Fat Monte rambled on about his cousin, his words running into each other, and Jeff realized this wasn’t just a confession of some kind, it was maybe a coda, too, that Fat Monte was winding down toward something dreadful, trying to get his mind right. This was not good.

“Okay, okay,” Jeff said. “I’ll call your mother. We’ll find Neal. We’ll do whatever we need to do to get that to happen right away.”

“He was like my brother,” Fat Monte said finally. “I’ve done plenty of bad things, you know that, right? You know that?”

“I know that.”

“But I was never like Sal. I tried to be this cold-blooded motherfucker, and maybe most of the time I was, that steroid shit, that made it worse for a while, but I tried to get off that when I met my girl, and all of a sudden, all this shit, it starts visiting on me, like flashbacks. So I get back on it, get that rush, you know, invincible. Most of the time, I can put it in the back somewhere, but Neal, Neal, he was like my brother, right? And I had to do him. There’s no returning from that, that’s what I keep thinking about, thinking about how my wife, Hannah is her name, you knew about her, right? What if she found out about that? She’d never be able to see me like she saw me before, and that, that, that, that wouldn’t be something I could deal with.”

“It’s going to be okay,” Jeff said. He was throwing on his pants, had already slipped into a sweatshirt while Monte was going on, was looking for his shoes, trying to figure out how he’d call 911 while he was on the phone, trying to figure out how he’d explain to the cops — shit, to the FBI — how it was that he was on the phone with Fat Monte Moretti and the tenor of their conversation. He’d need to figure that out. But at that moment, his biggest concern was getting to wherever Monte was, since he was becoming increasingly aware of how much Fat Monte was talking about his wife as if she didn’t exist anymore.

“Yeah, yeah,” Fat Monte said.

“Why don’t you tell me where you are,” Jeff said. He found his car keys and was walking out into the frigid darkness. “Why don’t you tell me where we can meet and talk, Monte. Just man-to-man. No bullshit.”

“Kochel Farms,” Fat Monte said.

“You need to tell me where that is,” Jeff said.

“I ain’t there, but you’ll find it,” Fat Monte said.

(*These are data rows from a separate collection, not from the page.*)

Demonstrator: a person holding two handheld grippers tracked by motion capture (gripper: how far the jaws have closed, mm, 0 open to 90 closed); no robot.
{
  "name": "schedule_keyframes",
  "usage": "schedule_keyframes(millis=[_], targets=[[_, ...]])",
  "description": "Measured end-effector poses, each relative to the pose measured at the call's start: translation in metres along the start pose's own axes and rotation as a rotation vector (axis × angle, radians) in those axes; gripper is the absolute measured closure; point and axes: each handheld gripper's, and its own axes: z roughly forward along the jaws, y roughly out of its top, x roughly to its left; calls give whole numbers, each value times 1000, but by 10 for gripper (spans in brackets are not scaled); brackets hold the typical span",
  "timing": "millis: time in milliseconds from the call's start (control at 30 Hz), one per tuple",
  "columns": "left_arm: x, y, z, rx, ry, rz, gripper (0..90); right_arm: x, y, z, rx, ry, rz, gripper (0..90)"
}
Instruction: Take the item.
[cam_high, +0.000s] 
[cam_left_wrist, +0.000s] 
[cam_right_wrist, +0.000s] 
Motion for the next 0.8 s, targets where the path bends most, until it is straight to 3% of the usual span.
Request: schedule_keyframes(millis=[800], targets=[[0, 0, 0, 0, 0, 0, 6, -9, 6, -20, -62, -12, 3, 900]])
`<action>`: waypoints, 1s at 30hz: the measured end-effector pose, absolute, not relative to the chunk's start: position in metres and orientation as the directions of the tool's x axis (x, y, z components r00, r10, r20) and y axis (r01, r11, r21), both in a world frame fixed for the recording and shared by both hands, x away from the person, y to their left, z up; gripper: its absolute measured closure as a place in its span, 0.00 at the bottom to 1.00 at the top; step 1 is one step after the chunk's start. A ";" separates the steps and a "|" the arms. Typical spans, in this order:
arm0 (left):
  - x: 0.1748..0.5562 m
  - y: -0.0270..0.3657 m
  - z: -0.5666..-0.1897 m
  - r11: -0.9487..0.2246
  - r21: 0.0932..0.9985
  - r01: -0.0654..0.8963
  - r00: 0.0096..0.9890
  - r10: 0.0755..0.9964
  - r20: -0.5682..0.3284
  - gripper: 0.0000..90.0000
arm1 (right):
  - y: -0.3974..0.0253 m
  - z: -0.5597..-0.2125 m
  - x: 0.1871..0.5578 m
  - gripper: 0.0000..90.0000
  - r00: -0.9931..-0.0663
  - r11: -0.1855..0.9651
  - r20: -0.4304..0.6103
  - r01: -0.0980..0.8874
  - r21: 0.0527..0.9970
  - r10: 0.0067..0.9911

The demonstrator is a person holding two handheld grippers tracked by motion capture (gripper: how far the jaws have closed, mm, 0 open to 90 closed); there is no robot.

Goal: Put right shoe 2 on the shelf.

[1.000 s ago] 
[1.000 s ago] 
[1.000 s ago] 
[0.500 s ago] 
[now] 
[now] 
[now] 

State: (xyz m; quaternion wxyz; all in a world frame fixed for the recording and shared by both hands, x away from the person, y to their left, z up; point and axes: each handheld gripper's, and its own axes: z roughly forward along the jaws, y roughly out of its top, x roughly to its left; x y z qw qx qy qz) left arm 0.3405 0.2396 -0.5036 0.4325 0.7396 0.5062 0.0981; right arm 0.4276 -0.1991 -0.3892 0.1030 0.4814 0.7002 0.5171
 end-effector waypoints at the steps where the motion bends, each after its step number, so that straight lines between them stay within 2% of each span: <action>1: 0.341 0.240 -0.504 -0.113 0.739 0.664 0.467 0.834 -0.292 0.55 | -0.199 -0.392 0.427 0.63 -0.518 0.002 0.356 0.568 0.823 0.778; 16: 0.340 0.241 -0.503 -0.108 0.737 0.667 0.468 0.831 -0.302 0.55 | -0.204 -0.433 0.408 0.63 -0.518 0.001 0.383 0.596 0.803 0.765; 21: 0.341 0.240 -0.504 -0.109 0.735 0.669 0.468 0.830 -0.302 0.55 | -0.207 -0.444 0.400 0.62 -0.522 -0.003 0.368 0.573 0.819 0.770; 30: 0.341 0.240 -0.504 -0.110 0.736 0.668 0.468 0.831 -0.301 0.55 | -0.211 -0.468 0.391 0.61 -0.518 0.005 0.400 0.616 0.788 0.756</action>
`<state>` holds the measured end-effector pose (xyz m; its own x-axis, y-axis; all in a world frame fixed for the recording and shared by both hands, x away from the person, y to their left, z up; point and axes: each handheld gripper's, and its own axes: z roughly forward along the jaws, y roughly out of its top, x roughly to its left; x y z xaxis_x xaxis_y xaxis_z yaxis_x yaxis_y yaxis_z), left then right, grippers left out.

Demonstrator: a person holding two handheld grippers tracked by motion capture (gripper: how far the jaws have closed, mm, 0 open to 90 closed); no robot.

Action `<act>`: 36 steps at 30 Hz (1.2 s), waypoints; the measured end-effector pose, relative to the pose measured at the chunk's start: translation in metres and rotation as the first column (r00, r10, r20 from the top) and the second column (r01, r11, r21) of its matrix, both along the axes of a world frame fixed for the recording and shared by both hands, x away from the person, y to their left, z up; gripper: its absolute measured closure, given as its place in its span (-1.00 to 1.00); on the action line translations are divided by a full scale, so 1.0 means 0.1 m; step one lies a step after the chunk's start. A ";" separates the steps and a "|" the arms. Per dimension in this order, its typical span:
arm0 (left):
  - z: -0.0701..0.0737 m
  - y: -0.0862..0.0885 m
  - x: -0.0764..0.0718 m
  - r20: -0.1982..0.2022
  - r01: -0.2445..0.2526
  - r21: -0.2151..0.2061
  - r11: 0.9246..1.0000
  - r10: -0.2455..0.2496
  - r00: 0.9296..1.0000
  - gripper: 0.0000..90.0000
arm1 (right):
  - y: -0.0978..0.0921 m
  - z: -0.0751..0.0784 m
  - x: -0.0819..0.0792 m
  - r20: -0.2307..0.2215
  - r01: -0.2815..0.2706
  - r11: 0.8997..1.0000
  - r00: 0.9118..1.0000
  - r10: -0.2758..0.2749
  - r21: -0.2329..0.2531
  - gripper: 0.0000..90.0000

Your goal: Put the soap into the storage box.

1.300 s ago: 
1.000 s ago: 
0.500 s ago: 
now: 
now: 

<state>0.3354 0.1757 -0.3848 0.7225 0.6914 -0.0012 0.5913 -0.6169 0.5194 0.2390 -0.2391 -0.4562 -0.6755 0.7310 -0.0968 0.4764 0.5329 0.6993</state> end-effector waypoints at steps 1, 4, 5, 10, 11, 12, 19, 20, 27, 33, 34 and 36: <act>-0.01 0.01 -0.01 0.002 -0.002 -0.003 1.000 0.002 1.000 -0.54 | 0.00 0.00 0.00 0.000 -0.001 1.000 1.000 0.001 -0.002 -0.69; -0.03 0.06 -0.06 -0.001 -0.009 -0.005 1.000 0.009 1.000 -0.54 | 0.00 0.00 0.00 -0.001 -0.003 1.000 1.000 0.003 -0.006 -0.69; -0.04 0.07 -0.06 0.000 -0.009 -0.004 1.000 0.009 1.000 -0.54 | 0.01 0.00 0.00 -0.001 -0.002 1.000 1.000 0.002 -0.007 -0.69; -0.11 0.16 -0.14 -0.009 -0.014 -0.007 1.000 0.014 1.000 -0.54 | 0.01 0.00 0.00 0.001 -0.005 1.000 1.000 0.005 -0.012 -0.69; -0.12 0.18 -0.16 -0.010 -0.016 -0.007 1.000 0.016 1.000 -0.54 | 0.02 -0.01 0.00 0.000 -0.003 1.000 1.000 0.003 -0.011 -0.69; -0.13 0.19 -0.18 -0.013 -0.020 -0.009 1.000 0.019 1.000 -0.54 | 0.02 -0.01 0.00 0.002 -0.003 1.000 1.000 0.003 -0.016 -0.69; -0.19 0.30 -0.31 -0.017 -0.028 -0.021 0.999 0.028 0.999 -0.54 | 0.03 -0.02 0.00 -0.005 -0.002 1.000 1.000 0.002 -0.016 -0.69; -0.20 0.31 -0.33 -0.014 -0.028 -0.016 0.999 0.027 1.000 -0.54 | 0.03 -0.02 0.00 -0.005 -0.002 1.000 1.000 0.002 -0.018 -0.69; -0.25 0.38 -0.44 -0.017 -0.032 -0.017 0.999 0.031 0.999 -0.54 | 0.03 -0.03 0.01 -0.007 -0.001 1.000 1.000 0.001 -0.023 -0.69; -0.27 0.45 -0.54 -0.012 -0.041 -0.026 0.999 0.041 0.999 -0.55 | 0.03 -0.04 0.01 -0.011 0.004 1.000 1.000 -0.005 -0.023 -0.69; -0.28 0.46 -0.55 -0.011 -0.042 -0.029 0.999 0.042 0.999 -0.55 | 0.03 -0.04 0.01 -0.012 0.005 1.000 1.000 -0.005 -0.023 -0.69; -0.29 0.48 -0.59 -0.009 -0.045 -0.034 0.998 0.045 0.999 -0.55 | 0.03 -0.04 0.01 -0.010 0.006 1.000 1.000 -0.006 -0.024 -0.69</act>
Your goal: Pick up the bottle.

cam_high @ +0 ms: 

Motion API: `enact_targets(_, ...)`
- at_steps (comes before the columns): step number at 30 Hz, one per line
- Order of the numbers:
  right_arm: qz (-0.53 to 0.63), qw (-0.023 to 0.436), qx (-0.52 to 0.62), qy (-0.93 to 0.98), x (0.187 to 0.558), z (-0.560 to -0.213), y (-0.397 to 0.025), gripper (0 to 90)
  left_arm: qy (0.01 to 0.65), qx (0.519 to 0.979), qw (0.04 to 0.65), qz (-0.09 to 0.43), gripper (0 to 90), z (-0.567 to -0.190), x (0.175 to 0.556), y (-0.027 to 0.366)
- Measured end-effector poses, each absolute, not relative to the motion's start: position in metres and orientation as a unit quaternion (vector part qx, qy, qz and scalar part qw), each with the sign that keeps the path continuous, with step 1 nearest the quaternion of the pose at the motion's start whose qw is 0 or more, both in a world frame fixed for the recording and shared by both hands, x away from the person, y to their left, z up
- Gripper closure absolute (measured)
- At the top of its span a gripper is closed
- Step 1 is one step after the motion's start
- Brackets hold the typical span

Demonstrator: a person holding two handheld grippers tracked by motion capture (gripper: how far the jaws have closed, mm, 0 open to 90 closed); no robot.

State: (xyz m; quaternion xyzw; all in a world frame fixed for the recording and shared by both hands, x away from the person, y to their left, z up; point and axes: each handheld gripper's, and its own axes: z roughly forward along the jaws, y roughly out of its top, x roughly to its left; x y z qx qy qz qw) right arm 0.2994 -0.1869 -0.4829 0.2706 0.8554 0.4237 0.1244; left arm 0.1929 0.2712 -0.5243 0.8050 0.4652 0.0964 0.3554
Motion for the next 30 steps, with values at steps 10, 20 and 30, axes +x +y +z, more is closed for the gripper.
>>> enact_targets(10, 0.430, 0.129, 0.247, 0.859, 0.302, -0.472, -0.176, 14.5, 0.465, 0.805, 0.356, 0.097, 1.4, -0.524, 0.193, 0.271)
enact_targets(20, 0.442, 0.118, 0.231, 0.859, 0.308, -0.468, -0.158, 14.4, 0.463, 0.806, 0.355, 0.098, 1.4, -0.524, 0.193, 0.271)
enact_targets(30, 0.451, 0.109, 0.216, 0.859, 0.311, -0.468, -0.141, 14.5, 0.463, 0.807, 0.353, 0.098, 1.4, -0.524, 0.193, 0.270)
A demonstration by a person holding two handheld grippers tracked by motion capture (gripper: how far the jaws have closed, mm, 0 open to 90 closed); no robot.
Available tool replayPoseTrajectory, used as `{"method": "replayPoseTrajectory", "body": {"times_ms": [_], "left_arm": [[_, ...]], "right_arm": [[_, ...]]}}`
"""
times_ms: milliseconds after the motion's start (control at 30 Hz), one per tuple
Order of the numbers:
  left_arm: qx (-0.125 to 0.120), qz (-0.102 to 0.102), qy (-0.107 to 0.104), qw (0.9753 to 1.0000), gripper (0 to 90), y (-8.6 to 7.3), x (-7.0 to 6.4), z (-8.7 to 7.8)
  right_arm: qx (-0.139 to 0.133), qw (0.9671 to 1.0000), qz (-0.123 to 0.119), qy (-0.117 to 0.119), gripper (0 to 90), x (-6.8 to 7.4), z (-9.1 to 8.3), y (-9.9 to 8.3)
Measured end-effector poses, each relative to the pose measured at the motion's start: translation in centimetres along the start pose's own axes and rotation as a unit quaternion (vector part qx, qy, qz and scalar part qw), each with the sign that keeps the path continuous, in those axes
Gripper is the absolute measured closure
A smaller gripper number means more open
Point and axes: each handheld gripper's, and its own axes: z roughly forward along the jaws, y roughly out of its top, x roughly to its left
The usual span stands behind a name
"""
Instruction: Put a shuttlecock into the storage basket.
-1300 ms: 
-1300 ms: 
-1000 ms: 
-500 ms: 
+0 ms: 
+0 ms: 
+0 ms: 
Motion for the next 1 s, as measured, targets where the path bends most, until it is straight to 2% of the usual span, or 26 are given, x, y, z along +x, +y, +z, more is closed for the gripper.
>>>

“Okay,” Jeff said. “Let’s just do one thing at a time. I’m getting into my car right now. Why don’t you let me buy you some steak and eggs over at the White Palace. You know where that is?”

“It’s too late,” Fat Monte said.

“No, no, it’s not, Monte,” Jeff said. “We can figure out a good solution here. Get you out of town, into a program, you and Hannah into a house with a lawn and a garage. Send you out to California, whatever you want. Okay? We can do that. I have that authority.”

“Just get him out of that dump,” Fat Monte said, and then the next thing Jeff heard was the distinctive blast of a.357, followed by the unmistakable sound of a body hitting the floor.